▶ [Exercise directions]:
Only the lines from the one containing "Highlight dark striped toy car." through the one containing "Highlight yellow small building brick." should be printed, exactly as they appear below, with both ends included.

- Opening Delimiter -

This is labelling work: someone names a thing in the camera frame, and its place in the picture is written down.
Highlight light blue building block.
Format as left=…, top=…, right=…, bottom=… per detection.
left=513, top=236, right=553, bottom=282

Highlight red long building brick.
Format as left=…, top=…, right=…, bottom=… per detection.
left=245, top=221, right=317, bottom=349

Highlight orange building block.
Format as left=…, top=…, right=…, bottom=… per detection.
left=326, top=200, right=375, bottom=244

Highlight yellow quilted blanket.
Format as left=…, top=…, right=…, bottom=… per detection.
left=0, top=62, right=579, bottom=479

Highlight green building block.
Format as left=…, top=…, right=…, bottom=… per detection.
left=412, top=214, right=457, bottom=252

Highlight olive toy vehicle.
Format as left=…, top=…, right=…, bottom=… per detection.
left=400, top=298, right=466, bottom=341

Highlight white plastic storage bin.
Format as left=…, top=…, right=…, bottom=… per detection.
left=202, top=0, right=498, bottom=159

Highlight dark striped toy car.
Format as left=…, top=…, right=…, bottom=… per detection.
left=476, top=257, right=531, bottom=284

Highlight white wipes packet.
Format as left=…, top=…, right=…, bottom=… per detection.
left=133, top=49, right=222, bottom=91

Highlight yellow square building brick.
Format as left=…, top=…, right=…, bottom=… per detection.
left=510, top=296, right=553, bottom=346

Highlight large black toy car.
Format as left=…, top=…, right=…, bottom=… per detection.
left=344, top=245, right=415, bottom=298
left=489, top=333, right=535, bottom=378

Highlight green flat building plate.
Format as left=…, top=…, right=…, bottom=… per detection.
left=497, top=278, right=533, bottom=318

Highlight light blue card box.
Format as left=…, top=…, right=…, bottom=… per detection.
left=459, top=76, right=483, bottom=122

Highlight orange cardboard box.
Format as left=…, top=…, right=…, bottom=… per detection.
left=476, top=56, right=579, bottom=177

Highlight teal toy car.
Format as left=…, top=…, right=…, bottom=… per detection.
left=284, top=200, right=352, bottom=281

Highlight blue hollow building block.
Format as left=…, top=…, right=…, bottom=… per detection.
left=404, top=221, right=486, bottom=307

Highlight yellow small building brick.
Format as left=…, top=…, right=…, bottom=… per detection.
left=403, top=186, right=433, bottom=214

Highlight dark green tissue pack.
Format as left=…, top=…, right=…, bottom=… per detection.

- Closing Delimiter -

▶ [Answer space]:
Highlight dark striped toy car.
Format as left=…, top=…, right=…, bottom=… per detection.
left=476, top=257, right=531, bottom=284

Highlight white wipes packet.
Format as left=…, top=…, right=…, bottom=… per detection.
left=133, top=49, right=222, bottom=91

Highlight yellow square building brick.
Format as left=…, top=…, right=…, bottom=… per detection.
left=510, top=296, right=553, bottom=346

Highlight large black toy car.
Format as left=…, top=…, right=…, bottom=… per detection.
left=344, top=245, right=415, bottom=298
left=489, top=333, right=535, bottom=378

Highlight green flat building plate.
Format as left=…, top=…, right=…, bottom=… per detection.
left=497, top=278, right=533, bottom=318

Highlight light blue card box.
Format as left=…, top=…, right=…, bottom=… per detection.
left=459, top=76, right=483, bottom=122

Highlight orange cardboard box.
Format as left=…, top=…, right=…, bottom=… per detection.
left=476, top=56, right=579, bottom=177

Highlight teal toy car.
Format as left=…, top=…, right=…, bottom=… per detection.
left=284, top=200, right=352, bottom=281

Highlight blue hollow building block.
Format as left=…, top=…, right=…, bottom=… per detection.
left=404, top=221, right=486, bottom=307

Highlight yellow small building brick.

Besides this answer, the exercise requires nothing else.